Prompt – Bring together all lines from the listing below that contain the string "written".

[[ Dataset excerpts open ]]

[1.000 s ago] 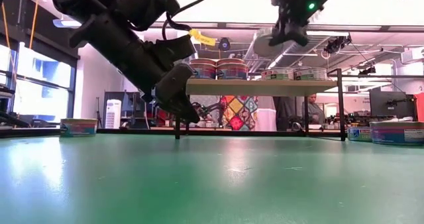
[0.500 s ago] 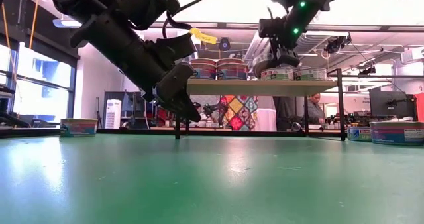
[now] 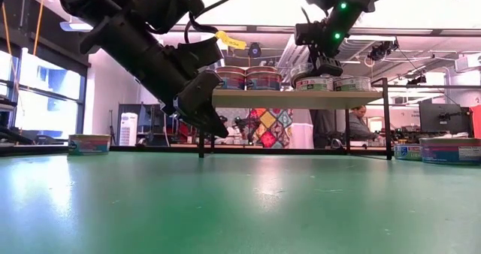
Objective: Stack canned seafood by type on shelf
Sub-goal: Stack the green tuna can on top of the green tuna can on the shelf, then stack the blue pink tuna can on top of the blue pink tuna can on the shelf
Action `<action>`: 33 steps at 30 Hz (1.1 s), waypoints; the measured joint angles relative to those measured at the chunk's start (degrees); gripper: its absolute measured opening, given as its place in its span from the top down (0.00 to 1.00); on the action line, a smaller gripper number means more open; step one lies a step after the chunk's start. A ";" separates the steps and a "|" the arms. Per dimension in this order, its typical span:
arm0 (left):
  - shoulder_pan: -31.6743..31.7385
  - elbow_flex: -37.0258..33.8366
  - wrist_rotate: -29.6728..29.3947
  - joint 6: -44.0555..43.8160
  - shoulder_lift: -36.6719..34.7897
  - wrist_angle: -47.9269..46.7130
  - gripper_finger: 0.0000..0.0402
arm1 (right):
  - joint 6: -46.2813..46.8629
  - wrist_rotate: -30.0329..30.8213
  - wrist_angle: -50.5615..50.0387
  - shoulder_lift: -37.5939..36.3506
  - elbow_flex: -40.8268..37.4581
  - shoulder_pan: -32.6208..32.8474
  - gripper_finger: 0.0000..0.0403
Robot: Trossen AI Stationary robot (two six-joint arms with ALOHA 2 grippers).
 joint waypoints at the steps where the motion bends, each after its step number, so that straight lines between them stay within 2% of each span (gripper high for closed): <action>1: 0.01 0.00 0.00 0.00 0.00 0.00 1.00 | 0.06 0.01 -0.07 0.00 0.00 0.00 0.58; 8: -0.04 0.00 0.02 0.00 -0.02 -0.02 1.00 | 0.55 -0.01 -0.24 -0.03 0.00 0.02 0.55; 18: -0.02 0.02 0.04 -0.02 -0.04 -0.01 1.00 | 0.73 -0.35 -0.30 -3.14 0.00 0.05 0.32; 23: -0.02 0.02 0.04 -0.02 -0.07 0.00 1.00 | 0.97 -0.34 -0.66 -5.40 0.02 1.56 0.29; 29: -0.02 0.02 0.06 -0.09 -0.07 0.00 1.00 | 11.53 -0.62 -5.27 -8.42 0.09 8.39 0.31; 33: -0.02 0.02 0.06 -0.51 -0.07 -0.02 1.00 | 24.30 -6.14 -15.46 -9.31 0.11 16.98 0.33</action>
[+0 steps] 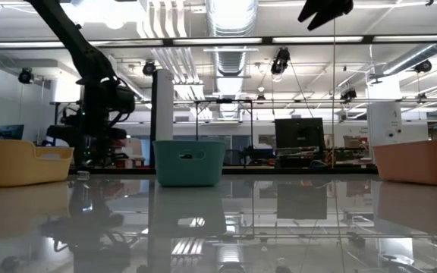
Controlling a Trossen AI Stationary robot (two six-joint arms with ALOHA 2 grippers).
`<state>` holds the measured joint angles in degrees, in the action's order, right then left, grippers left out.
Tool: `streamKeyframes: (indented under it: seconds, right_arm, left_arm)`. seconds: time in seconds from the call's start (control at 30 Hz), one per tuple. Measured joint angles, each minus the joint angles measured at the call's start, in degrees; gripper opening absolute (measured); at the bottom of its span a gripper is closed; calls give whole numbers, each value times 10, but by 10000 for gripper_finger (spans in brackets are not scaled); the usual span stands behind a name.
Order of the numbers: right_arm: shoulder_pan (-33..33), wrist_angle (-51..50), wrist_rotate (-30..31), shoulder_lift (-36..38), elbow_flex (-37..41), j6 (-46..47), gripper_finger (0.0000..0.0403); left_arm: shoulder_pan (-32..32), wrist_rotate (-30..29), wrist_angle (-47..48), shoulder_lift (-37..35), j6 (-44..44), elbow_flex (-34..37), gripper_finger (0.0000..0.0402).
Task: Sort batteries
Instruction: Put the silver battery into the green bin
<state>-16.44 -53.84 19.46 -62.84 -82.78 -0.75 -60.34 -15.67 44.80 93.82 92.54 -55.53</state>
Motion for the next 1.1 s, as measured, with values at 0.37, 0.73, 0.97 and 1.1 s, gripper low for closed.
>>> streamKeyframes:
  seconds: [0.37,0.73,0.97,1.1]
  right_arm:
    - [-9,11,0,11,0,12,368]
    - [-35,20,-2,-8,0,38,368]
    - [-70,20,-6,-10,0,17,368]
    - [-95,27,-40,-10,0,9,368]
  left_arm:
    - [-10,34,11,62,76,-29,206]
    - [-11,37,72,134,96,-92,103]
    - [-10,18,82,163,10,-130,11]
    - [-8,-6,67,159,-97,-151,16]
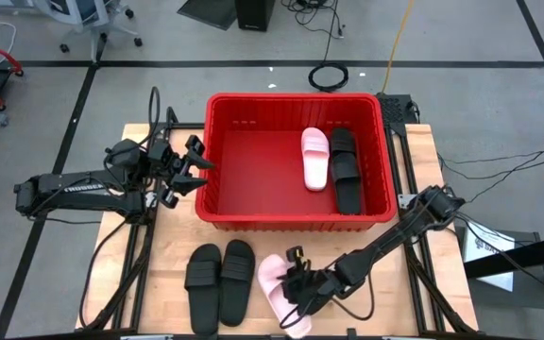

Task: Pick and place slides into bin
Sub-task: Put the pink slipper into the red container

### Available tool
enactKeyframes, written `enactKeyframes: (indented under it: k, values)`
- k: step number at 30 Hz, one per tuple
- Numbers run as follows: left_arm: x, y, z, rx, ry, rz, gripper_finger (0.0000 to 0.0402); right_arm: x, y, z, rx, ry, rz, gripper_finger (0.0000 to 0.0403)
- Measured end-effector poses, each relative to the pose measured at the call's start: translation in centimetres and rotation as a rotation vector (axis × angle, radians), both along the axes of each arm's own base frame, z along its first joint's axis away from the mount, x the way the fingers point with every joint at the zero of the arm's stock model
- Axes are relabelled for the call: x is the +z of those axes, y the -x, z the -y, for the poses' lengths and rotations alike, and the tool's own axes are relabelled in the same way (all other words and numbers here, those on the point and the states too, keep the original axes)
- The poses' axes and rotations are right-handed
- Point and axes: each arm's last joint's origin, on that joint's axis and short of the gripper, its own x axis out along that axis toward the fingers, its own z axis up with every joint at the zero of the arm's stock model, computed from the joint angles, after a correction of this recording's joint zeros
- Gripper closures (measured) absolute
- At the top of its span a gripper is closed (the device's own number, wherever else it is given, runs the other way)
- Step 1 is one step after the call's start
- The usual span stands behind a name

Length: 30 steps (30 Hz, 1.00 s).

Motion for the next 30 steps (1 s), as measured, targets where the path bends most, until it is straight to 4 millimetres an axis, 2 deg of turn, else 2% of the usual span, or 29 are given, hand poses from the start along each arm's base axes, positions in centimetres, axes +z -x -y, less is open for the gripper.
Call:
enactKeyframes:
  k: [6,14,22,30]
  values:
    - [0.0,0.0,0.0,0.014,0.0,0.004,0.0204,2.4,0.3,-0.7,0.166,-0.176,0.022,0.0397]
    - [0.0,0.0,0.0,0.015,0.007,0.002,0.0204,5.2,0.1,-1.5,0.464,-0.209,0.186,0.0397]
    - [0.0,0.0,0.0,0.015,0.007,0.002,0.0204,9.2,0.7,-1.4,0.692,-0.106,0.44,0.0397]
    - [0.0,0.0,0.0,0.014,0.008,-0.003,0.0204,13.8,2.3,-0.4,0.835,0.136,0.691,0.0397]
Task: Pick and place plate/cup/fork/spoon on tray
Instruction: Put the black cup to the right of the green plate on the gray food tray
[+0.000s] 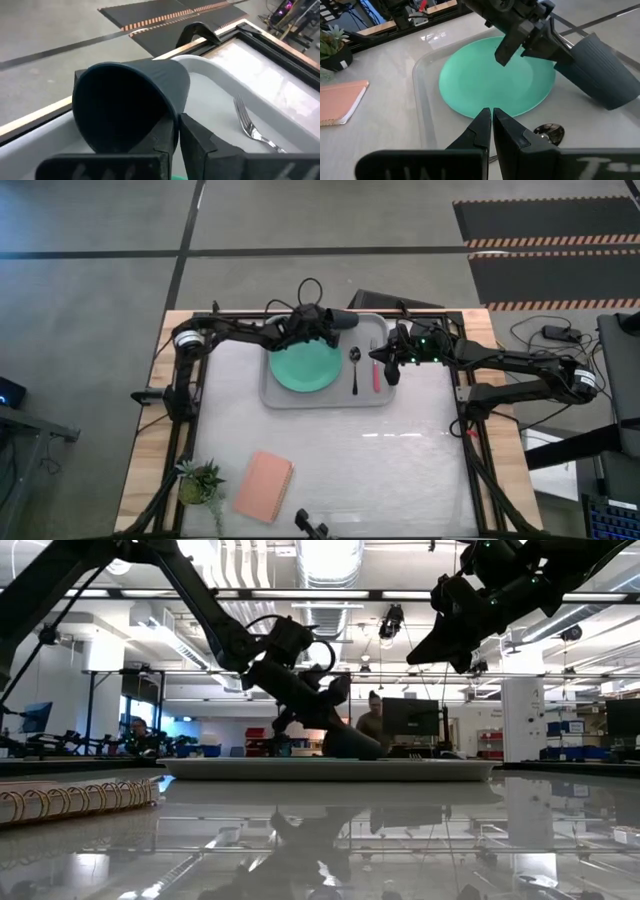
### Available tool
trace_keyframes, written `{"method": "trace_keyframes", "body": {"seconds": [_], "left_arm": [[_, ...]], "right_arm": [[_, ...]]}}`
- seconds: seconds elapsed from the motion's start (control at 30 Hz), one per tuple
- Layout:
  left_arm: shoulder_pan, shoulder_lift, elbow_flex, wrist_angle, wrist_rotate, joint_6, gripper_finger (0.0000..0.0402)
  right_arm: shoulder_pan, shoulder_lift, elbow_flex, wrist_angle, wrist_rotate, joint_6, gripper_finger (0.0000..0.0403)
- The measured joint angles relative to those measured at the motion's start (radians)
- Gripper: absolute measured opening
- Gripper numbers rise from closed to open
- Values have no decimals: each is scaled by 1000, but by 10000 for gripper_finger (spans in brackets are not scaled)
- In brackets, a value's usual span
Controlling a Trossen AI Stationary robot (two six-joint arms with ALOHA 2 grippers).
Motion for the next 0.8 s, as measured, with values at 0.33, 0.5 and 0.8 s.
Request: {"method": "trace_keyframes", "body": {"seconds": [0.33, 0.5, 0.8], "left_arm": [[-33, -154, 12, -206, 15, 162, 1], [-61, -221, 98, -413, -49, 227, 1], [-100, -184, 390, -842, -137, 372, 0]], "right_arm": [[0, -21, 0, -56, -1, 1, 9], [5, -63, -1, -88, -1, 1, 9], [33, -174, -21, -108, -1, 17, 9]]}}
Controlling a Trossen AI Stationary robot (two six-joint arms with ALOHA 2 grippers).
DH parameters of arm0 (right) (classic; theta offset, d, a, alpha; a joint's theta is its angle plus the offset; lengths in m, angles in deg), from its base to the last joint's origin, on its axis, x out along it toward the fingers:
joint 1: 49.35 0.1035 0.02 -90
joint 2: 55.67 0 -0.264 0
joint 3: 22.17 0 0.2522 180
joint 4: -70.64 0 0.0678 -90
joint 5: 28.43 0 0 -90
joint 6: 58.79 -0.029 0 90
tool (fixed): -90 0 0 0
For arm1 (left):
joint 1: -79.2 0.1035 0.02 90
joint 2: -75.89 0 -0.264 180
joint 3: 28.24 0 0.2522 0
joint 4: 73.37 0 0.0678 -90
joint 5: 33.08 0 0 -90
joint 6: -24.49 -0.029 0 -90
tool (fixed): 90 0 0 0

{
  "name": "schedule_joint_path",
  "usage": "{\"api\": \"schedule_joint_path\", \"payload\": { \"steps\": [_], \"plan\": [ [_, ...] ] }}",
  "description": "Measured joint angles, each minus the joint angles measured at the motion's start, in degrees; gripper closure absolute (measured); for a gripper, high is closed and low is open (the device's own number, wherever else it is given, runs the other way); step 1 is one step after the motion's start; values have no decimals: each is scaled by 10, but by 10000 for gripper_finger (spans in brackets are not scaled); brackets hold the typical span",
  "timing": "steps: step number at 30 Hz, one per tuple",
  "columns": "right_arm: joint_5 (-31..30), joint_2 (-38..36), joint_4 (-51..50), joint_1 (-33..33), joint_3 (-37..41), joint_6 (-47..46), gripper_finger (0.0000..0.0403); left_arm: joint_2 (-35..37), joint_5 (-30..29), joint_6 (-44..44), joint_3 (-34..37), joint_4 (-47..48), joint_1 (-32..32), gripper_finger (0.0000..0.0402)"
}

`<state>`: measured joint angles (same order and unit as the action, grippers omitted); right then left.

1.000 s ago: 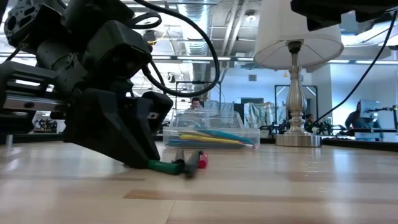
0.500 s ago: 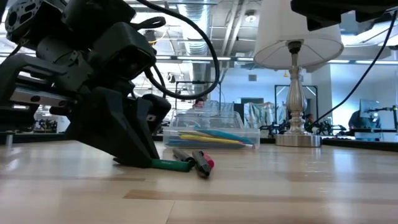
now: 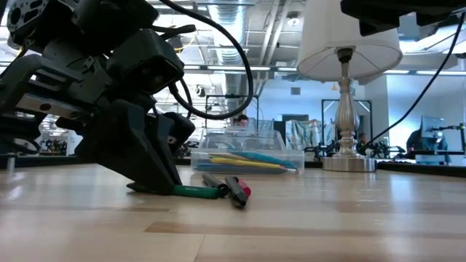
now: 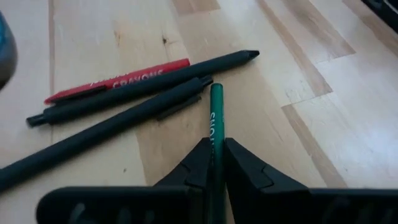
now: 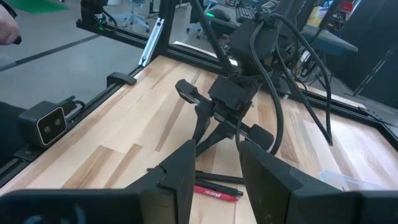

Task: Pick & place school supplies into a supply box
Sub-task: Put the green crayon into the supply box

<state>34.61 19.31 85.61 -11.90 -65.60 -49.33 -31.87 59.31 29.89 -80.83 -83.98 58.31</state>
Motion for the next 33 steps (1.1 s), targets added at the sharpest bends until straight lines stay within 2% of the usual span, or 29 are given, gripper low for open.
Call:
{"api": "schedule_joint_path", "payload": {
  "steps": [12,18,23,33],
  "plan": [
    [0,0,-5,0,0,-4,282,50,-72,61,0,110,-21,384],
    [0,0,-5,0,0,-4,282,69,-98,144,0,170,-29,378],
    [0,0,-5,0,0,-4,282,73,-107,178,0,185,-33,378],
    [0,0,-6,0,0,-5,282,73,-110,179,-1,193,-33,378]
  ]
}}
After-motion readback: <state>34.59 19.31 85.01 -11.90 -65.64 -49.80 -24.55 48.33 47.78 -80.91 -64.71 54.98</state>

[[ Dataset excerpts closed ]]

Task response –
enactKeyframes, written `enactKeyframes: (indented under it: k, values)`
trace_keyframes, written `{"method": "trace_keyframes", "body": {"seconds": [_], "left_arm": [[_, ...]], "right_arm": [[_, ...]]}}`

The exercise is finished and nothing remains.